ALTS: Adaptive Algorithm for the LTS Linear Estimator

Technical Overview:

This is a collection of C++ procedures for computing an approximation to the LTS linear estimator. The program is given a set of points in d-dimensional space (which may be generated by the program from various random distributions) each consisting of (d-1) independent variables and one dependent variable, a coverage value h, and pair of approximation parameters, called the residual error and the quantile error. The LTS estimator is the linear model that minimizes the sum of the h closest squared residuals. This program computes an approximation to this estimator through the use of a technique called geometric branch-and-bound. The nature of the approximation and the algorithm are described in paper "A Practical Approximation Algorithm for the LTS Estimator" (see below).

Software:

The current version of the software, Version 1.1, is provided in a bundle (see below), which contains all the copyright notice, source code, documentation, and a driving program for testing purposes. A Makefile has been provided, which runs on Unix using the g++ compiler.

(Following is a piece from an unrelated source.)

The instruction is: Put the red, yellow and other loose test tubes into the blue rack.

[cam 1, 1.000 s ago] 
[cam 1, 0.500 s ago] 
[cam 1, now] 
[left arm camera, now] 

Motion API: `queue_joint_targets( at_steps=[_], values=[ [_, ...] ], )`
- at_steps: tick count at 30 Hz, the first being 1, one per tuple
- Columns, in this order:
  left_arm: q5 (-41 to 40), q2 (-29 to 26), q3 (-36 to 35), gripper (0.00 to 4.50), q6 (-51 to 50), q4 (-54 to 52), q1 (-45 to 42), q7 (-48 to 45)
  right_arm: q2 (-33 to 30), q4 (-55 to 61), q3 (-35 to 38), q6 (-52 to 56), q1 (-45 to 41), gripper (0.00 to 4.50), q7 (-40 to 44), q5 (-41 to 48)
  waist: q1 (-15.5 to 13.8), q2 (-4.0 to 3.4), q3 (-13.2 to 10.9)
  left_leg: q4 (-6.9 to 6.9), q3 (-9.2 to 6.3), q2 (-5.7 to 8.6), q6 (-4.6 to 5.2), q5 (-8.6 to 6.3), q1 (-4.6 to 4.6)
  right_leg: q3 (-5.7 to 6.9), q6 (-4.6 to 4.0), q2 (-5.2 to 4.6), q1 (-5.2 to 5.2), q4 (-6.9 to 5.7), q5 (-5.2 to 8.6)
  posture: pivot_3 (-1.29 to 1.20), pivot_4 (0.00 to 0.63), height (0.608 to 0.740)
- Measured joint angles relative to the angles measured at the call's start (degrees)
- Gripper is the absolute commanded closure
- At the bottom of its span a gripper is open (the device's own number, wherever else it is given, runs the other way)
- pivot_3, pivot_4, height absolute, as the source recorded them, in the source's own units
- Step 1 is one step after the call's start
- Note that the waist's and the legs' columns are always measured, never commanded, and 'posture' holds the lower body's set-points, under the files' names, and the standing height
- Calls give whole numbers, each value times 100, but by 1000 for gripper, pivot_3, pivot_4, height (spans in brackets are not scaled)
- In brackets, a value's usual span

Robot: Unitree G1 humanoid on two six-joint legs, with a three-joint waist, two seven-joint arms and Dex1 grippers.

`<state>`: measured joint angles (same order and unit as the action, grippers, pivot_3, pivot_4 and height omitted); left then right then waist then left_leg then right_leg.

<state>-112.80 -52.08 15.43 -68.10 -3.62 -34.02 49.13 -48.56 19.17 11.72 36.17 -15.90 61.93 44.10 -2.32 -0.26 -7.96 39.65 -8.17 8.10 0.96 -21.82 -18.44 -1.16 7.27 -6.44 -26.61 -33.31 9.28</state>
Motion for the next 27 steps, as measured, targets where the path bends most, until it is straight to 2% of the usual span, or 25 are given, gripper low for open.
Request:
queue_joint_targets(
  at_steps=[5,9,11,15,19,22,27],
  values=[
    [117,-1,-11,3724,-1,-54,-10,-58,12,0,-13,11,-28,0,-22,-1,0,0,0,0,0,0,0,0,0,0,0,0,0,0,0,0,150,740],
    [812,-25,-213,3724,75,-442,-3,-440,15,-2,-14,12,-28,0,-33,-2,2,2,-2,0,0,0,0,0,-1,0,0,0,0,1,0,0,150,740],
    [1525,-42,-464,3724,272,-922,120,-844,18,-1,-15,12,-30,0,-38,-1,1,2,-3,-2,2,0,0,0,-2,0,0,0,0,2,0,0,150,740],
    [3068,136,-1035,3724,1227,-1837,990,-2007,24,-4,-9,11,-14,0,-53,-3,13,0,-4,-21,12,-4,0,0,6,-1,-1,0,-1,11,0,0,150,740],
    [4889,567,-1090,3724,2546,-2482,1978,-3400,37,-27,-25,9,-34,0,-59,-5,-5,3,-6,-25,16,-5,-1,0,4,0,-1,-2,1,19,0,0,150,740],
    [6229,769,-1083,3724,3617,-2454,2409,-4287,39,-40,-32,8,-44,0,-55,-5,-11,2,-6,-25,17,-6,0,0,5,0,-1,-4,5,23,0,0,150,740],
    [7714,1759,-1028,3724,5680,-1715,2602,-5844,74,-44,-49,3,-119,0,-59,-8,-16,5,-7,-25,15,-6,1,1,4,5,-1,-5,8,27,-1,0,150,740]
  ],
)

This program is distributed under conditions of the GNU General Public License.

Download Latest release: (Version 1.1: 01/20/2016) alts_1.1.tar.gz

All Versions:

Version 1.1: (01/20/2016) alts_1.1.tar.gz
Version 1.0: (06/17/2015) alts_1.0.tar.gz

Paper:

A Practical Approximation Algorithm for the LTS Estimator, D. M. Mount, N. Netanyahu, C. Piatko, R. Silverman, and A. Y. Wu, Computational Statistics & Data Analysis, 99 (2016), 148-170. (doi: 10.1016/j.csda.2016.01.016)

Abstract:

The linear least trimmed squares (LTS) estimator is a statistical technique for fitting a linear model to a set of points. It was proposed by Rousseeuw as a robust alternative to the classical least squares estimator. Given a set of n points in real d-dimensional space, the objective is to minimize the sum of the smallest 50% squared residuals (or more generally any given fraction). There exist practical heuristics for computing the linear LTS estimator, but they provide no guarantees on the accuracy of the final result. Two results are presented. First, a measure of the numerical condition of a set of points is introduced. Based on this measure, a probabilistic analysis of the accuracy of the best LTS fit resulting from a set of random elemental fits is presented. This analysis shows th at as the condition of the point set improves, the accuracy of the resulting fit also increases. Second, a new approximation algorithm for LTS, called Adaptive-LTS, is described. Given bounds on the minimum and maximum slope coefficients, this algorithm returns an approximation to the optimal LTS fit whose slope coefficients lie within the given bounds. Empirical evidence of this algorithm's efficiency and effectiveness is provided for a variety of data sets.